--- Task statement ---
Set each entry down verbatim, omitting images.

--- START ---

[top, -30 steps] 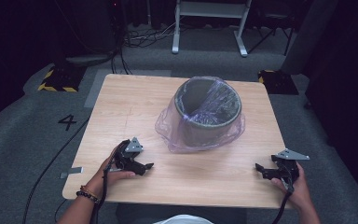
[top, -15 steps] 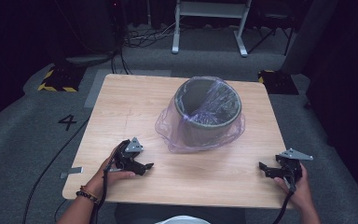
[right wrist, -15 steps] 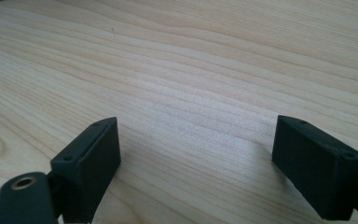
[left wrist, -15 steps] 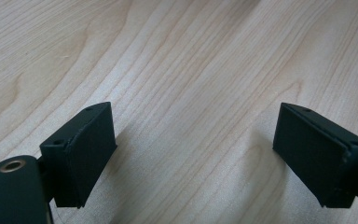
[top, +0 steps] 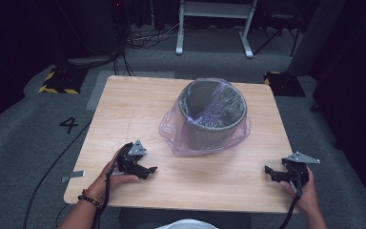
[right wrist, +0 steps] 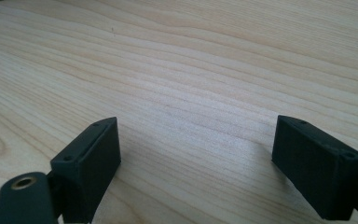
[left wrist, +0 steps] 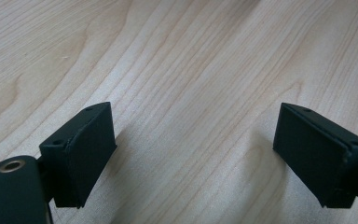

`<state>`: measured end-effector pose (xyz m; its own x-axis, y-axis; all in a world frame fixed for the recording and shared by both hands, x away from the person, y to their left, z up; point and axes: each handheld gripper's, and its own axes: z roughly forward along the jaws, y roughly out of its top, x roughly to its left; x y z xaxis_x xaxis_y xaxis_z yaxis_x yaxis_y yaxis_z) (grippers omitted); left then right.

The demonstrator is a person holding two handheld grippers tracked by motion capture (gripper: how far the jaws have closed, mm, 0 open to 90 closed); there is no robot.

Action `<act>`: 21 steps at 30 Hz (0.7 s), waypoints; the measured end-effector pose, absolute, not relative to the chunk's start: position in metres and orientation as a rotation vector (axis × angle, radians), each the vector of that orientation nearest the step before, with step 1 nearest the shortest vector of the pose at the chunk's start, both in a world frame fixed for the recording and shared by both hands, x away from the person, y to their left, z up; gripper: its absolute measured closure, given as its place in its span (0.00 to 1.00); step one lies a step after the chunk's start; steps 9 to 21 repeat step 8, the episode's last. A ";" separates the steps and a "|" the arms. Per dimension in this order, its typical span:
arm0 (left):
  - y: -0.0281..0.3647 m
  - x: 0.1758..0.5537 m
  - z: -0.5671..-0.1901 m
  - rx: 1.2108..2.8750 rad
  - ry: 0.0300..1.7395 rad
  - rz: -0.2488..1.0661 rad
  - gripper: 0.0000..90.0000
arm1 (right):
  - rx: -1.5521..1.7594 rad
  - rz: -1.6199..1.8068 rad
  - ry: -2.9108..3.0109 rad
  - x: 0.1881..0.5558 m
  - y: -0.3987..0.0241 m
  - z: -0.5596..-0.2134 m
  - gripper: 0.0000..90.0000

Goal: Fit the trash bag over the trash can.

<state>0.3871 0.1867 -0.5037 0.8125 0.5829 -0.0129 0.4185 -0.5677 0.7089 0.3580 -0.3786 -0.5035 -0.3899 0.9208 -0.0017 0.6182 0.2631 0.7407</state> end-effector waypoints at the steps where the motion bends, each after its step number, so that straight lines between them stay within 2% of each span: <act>1: 0.187 0.387 -0.504 2.256 0.732 0.287 0.14 | 1.390 0.931 2.104 0.358 -0.379 -0.504 0.17; 21: 0.186 0.388 -0.504 2.257 0.733 0.288 0.14 | 1.392 0.930 2.104 0.358 -0.379 -0.503 0.17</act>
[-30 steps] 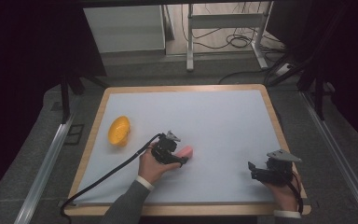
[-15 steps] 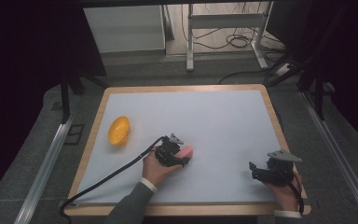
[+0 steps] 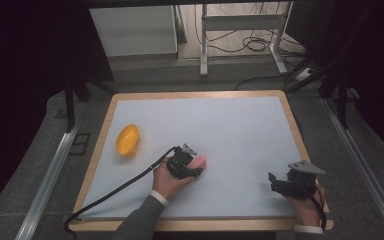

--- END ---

--- Exercise solution ---
[top, -30 steps] 
[top, -15 steps] 
[right wrist, -15 steps] 
[left wrist, -15 steps] 
[top, +0 steps] 
[right wrist, +0 steps] 
[left wrist, +0 steps] 

`<state>`: measured end-effector pose (xyz m; its own x-axis, y-axis; all in a world frame fixed for the recording and shared by both hands, x away from the person, y to their left, z up; point and axes: each handheld gripper's, and its own axes: z roughly forward along the jaws, y roughly out of its top, x roughly to its left; x y z xaxis_x xaxis_y xaxis_z yaxis_x yaxis_y yaxis_z) (grippers omitted); left then right.

The demonstrator is a person holding two handheld grippers tracked by motion capture (gripper: how far the jaws have closed, mm, 0 open to 90 closed); there is no robot.

Action `<act>`: 21 steps at 30 Hz (0.7 s), waypoints; the measured end-effector pose, absolute, not relative to the chunk's start: position in metres and orientation as a rotation vector (axis × angle, radians), each the vector of that orientation nearest the step before, with step 1 nearest the shortest vector of the pose at the chunk's start, both in a world frame fixed for the recording and shared by both hands, x away from the person, y to their left, z up; gripper: its absolute measured closure, given as its place in its span (0.00 to 1.00); step one lies a step after the chunk's start; steps 9 to 21 repeat step 8, the episode's last. A ";" separates the steps and a "|" the arms. Per dimension in this order, its typical span:
arm0 (left):
  - y: -0.0281..0.3647 m
  - x: 0.1758..0.5537 m
  - z: -0.5671..-0.1901 m
  - rx: 1.2108..2.8750 rad
  - ry: 0.0300..1.7395 rad
  - rz: -0.2488..1.0661 rad
  - gripper: 0.0000..90.0000
arm1 (right):
  - rx: -1.5521..1.7594 rad
  - rz: -1.6199..1.8068 rad
  - ry: -2.9108..3.0109 rad
  - x: 0.1881..0.5558 m
  - y: -0.3987..0.0241 m
  - z: -0.5596..-0.2134 m
  - gripper: 0.0000..90.0000

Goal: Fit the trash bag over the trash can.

<state>0.3871 0.1867 -0.5037 0.8125 0.5829 -0.0129 0.4185 -0.5677 0.7089 0.3580 -0.3786 -0.5035 -0.3899 0.9208 -0.0017 0.6182 0.2631 0.7407</state> end-effector waypoints at the steps where the motion bends, each after its step number, so that straight lines between them stay within 2% of each span: <act>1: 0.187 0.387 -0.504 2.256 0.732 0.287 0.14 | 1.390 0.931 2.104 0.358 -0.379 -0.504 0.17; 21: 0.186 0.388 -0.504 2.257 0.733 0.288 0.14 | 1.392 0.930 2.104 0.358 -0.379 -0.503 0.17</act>
[-30 steps] 
[-15 steps] 
[+0 steps] 

With this, the answer is complete.